Trust and Effective Empowerment in Virtual Leadership

By Giuseppe Cozzo

Can be this the end of the micromanagement?

When I wrote the article "Distant but United" we were in an absolute emergency phase and in the midst of the Covid-19 pandemic. In that article, I emphasised the importance of an empathetic approach for leaders called on to manage teams whose members are physically distant from each other. Empathetic management of collaborators could facilitate the aggregation, cohesiveness and continuity of work among team members who, even if distant, could feel together. For some time now, however, the emergency phase seems to have (thankfully) ended, to make room for a new phase of consolidation where some behaviours seem to have settled down, becoming part of a new routine.

The remote work, and in general organisational models with "agile" and flat structures, where managers are called to remotely manage teams with different cultures and specifications, are very frequent in multinational and international companies. To exercise effective and yet remote leadership therefore becomes essential to ensure the survival and success of organisations. Here, the effective use of delegation is an increasingly important part of being a good manager.

The Ideal Virtual Leader

In a study from 2014, by Mercuri Urval and Ingolstadt Business Schools, 520 C-level respondents from 18 countries, described the ideal "Virtual Leader" as a proactive communicator who can establish contact easily, acts and independently decides, shows a high level of flexibility while s/he delegates and plans ahead effectively.
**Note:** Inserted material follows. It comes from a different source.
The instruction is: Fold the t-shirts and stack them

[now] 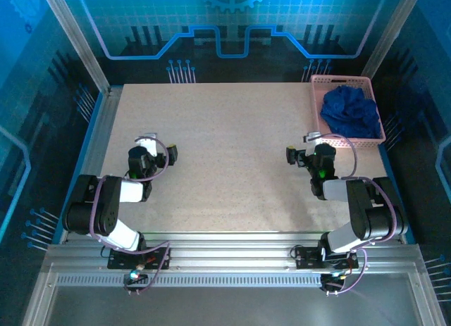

Problems to exercise an effective delegation

It is difficult, however, for a manager to be able to exercise delegation effectively if s/he has no self-confidence and doesn’t trust him/herself and others.

From this point of view, the data that emerges from a study carried out by Sharon K. Parker, Caroline Knight and Anita Keller started in 2020 and published by Harvard Business Review are not positive. The study involved more than 1200 people working remotely in 24 different countries in different sectors, from manufacturing and science to real estate, education and financial services. This analysis makes it clear the mistrust the respondents have on the practice of remote work, its effectiveness and productivity (38% of the managers agree that remote workers usually perform worse than those working in the office; 22% are unsure) and on the ability of their employees to work remotely.

Nearly a third (29%) of the respondents wondered whether their employees had the knowledge they needed to do their job, and more than a quarter (27%) agreed that employees lacked essential skills.

Here is the figure that, in my opinion, is the most relevant:

  • as many as 40% of the 215 supervisors and managers covered by the study expressed low confidence in their ability to manage workers remotely
  • and 23% of the managers said they could not agree with the statement "I’m confident that I can manage a team of remote workers", whereas another 16% said they were not sure they had this capacity.

A vicious circle and the “always-on” mode

In such a situation, a vicious circle is often created when such distrust of one's own and the others’ abilities generates in the manager's behaviours oriented to hyper-control and micromanagement. You can understand that these behaviours are exactly the opposite of effective leadership and delegation and that they often have negative effects on the motivation of the employees generating frustration and a widespread sense of inadequacy.

In addition to this, the same study has revealed the tendency of the managers interviewed to expect that their employees are always available, in a kind of perennial “always on” mode, ending to upset their work-life balance. This trend has also been enhanced by the often improvised and schizophrenic use of new technologies, through which we are all perpetually connected. It is often forgotten that being continuously connected does not mean performing more effectively one's work.

It is well understood that in a macroeconomic scenario, like the one we are experiencing, it seems that companies declare that they are sensitive to virtual leadership issues. Already in 2014, they considered virtual leadership as an asset capable of developing a competitive advantage. On the other hand, however, they do not seem to have had quite the strength and the ability in these years to fully invest in the diffusion of a corporate culture aimed at fostering different models of leadership and at training their own managers, for example, in the effective use of delegation.  

A new culture is required: the importance of the right example, of the trust and of the right tools

The first way to facilitate this fertilisation is as always to provide an example from above. If today's managers have grown and have been trained with a management model aimed at hyper-control or micromanagement and if they associate these behaviours with being managers, how can they be able to manage effectively by delegating tasks and responsibilities and encouraging the empowerment of their resources? How will these people be able to train tomorrow's managers?

Probably part of this paradigm inherent in the traditionally meant role of the manager has gone and will quickly change. Companies should reflect on these and other aspects by taking care to effectively promote the expansion of a leadership model based on merit, transparency, results, continuing training and tools.

In the case of remote delegation as a lever for effective leadership, it is not enough to tell your managers that they must trust their collaborators to make sure that they actually trust them. It may be more useful to provide them with tools and techniques to assess what can be delegated to whom and how long, who can be empowered and who cannot. And all this comes from knowing one's own people, from communicating with them and listening to them in a constant but not toxic way, from knowing how to evaluate them and from exercising control in a careful and scrupulous way but without this becoming the main part of a manager’s job.